It's literally impossible to portray this in the movie, without extra dialogue or a fourth wall break. As a result, the version of Snow we got was more Hollywood. Shiny, nicer, and less complex. We lost the subtlety of the book as Snow recalled his environment (e.g. the red roped entrance to the arena, rather than the stiles) and people. The backstory about his father was also edited out, the audience never discovered the extent of his cruelty, or how the Snows lost their money in District 13’s supposed destruction. When Coryo is told he looks like his father at the end, we’ve no idea that’s a bad thing, or how deeply it affected Dean Casa Highbottom.

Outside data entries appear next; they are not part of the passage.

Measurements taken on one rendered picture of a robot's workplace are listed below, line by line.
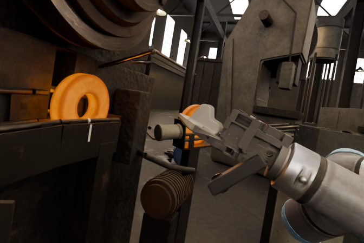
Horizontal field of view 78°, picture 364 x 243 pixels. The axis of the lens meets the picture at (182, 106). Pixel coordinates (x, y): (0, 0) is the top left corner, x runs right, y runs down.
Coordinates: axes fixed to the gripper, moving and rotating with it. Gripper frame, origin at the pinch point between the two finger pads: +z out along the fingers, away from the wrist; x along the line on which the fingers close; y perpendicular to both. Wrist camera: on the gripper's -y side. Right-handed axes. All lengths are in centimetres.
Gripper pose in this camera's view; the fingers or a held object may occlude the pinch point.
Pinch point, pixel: (182, 120)
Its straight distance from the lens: 47.0
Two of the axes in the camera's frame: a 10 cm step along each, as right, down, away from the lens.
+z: -8.3, -4.6, 3.1
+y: 4.4, -8.9, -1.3
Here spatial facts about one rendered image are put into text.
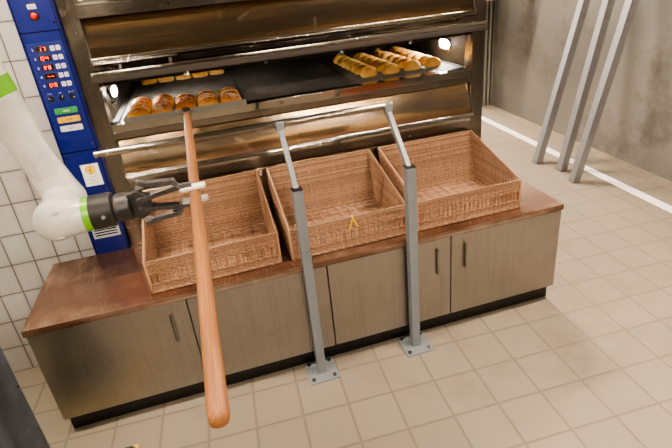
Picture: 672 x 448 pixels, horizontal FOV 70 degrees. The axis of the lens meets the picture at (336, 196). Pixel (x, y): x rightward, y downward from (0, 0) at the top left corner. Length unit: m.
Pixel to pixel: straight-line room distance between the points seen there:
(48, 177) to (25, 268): 1.31
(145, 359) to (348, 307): 0.90
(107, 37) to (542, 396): 2.38
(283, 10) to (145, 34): 0.61
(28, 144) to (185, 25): 1.07
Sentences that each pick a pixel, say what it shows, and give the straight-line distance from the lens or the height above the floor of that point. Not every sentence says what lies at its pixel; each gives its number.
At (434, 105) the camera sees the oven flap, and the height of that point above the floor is 1.02.
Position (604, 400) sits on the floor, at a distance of 2.44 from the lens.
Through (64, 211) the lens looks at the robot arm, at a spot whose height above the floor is 1.23.
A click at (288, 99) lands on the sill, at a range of 2.40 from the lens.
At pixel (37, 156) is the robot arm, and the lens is 1.47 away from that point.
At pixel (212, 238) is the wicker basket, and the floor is 0.59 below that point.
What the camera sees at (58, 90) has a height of 1.37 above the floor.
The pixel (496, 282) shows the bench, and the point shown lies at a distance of 2.61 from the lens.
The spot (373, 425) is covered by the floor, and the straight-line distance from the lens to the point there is 2.22.
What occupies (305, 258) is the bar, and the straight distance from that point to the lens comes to 2.03.
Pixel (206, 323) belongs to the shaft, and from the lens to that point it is 0.84.
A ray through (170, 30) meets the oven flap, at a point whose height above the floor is 1.54.
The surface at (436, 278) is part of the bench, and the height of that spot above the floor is 0.33.
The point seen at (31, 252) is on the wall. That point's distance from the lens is 2.71.
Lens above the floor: 1.71
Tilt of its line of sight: 25 degrees down
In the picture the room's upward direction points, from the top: 6 degrees counter-clockwise
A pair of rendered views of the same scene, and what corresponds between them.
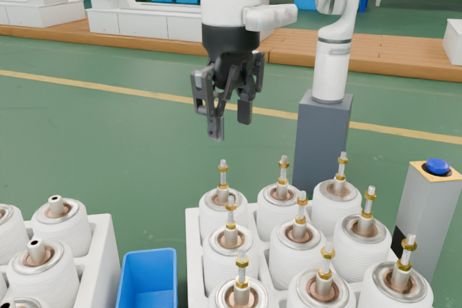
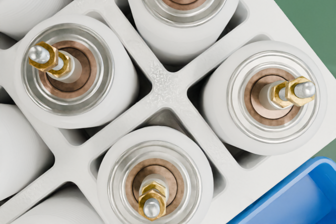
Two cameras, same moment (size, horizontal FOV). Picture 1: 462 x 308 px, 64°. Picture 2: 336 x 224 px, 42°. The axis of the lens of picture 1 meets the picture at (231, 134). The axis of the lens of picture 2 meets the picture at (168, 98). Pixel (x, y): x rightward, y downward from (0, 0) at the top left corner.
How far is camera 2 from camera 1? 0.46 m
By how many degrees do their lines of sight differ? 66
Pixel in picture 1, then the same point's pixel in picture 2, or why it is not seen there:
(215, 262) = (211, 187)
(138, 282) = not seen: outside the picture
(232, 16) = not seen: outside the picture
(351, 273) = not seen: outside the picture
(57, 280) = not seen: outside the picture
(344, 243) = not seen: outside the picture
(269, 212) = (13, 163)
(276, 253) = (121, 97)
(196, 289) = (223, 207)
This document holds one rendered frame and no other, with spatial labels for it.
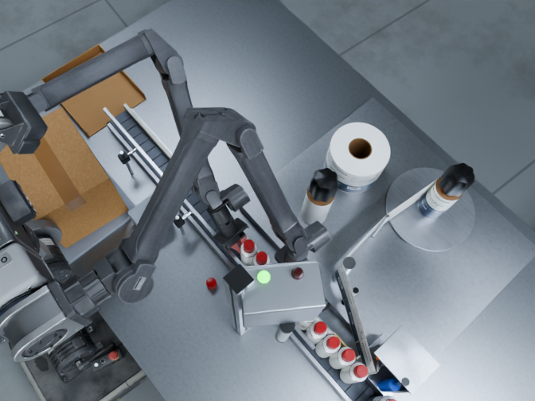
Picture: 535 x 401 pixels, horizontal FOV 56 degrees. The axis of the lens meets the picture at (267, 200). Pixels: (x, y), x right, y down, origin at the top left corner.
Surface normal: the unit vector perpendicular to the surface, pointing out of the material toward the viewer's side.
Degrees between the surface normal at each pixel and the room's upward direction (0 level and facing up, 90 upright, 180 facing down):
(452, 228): 0
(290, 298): 0
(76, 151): 0
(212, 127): 61
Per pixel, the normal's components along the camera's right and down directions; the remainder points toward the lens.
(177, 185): 0.51, 0.47
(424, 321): 0.04, -0.37
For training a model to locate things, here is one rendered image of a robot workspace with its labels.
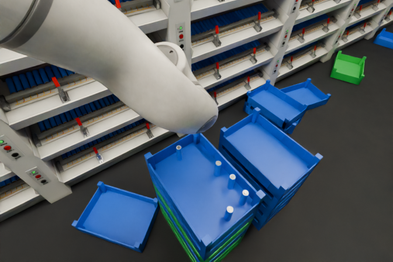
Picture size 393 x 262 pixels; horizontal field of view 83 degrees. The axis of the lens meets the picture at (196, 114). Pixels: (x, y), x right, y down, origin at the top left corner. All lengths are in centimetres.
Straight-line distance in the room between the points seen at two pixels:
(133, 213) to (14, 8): 101
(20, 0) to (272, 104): 136
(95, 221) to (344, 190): 118
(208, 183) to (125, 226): 53
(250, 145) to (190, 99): 63
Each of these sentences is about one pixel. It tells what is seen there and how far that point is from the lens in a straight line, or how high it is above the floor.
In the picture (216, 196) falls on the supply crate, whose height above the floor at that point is 40.
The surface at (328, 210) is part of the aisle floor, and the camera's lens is 126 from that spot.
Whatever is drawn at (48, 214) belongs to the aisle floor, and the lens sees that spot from 129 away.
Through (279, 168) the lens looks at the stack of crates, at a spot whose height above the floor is 32.
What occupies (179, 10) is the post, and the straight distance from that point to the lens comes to 89.
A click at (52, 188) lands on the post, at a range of 122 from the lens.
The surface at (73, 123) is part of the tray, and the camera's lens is 105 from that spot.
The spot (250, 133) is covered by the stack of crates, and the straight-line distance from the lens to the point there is 94.
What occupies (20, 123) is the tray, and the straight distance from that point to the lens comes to 93.
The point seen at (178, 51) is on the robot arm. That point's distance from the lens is 37.
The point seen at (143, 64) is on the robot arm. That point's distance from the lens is 28.
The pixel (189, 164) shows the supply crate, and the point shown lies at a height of 40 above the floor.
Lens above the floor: 104
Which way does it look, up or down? 47 degrees down
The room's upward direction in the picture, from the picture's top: straight up
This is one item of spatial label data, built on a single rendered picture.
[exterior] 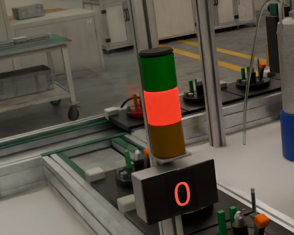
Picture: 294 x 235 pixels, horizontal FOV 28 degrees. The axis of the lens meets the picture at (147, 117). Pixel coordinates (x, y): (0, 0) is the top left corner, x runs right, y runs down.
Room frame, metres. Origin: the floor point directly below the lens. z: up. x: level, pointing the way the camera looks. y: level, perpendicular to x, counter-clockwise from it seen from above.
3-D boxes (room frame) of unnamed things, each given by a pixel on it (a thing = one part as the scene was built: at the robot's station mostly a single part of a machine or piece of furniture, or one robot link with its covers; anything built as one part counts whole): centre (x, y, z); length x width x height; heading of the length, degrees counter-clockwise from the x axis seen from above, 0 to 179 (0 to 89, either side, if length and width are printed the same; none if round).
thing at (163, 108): (0.83, -0.03, 1.33); 0.05 x 0.05 x 0.05
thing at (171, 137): (0.83, -0.03, 1.28); 0.05 x 0.05 x 0.05
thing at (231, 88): (2.32, -0.45, 1.01); 0.24 x 0.24 x 0.13; 22
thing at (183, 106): (2.22, -0.22, 1.01); 0.24 x 0.24 x 0.13; 22
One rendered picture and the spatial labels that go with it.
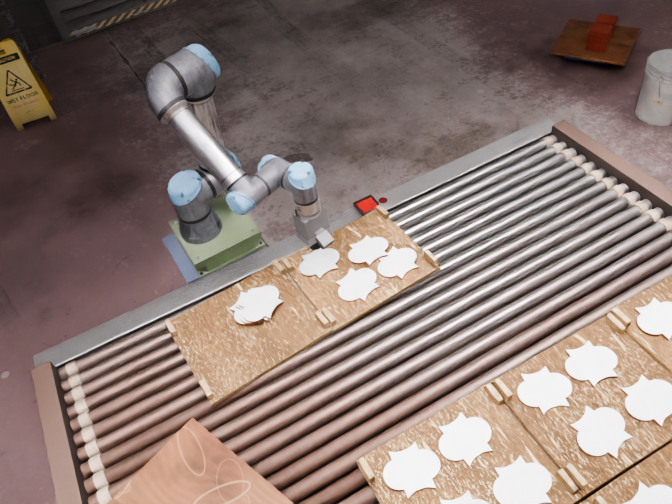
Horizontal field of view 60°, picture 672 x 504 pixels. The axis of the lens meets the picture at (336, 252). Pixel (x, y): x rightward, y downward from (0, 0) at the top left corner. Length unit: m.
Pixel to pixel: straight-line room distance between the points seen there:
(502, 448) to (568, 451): 0.16
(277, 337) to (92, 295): 1.88
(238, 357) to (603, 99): 3.27
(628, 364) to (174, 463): 1.21
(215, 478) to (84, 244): 2.53
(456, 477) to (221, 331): 0.81
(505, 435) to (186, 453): 0.80
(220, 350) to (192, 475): 0.43
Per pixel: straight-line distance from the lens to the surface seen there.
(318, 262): 1.93
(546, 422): 1.64
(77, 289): 3.59
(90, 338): 2.04
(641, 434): 1.69
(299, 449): 1.62
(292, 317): 1.82
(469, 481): 1.55
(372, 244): 1.96
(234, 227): 2.12
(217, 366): 1.78
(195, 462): 1.54
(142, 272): 3.48
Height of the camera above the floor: 2.38
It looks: 47 degrees down
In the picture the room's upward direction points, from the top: 10 degrees counter-clockwise
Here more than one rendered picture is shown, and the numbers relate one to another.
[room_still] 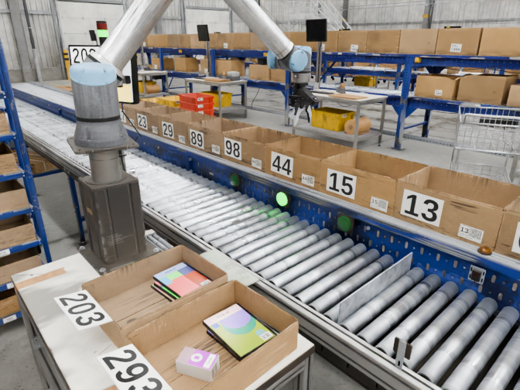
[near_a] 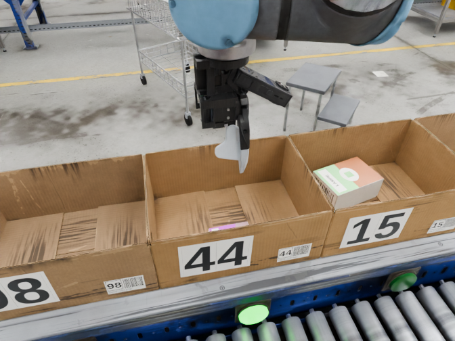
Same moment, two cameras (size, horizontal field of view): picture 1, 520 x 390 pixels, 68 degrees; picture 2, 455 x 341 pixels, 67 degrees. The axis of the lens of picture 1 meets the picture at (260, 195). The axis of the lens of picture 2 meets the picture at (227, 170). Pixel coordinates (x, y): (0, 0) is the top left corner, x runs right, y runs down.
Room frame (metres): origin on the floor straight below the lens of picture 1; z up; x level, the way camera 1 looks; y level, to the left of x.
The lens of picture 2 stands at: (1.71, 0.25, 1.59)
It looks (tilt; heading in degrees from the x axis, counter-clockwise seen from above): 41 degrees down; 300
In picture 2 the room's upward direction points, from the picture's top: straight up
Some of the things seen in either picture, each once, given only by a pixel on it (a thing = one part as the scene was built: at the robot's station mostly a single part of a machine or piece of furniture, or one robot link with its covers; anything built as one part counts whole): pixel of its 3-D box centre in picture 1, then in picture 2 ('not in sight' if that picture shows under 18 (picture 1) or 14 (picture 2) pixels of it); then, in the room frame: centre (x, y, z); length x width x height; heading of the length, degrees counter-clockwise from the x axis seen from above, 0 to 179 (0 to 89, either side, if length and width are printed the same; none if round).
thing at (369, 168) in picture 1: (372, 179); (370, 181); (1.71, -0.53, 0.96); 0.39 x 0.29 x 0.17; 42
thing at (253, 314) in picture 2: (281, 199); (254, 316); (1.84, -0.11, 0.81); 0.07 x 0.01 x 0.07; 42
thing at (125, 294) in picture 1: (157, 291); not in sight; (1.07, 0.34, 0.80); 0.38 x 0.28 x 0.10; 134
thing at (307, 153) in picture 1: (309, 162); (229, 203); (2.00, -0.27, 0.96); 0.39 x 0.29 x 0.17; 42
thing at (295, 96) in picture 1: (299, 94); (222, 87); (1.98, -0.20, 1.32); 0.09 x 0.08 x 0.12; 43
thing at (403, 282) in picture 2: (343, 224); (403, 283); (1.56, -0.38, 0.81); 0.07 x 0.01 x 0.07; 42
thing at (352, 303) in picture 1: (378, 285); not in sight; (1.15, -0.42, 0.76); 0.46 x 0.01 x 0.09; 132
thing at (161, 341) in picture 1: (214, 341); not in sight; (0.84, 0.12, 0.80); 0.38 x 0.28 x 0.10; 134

The first three Hunger Games books may have been in Katniss’ POV but she was a reasonably reliable narrator. Snow wasn’t. Katniss’ reactions (for the most part) matched her thoughts, and the reader trusted her. Snow was none of these things and that doesn’t translate well on screen without a mechanism to counter it, eg a voice-over.
Snow And Lucy Grey
Because we can’t see the inner workings of Snow’s mind, the movie turns Lucy and Snow into a standard romance, with a twist at the end. Susan Collins wrote this as so much more. Director, Francis Lawrence squeezed as much as he could into two hours and thirty-eight minutes, but in the book, these two met a lot more frequently. They were both bigger show-offs, doing it to gain favor with the audience (Lucy for food) rather than each other.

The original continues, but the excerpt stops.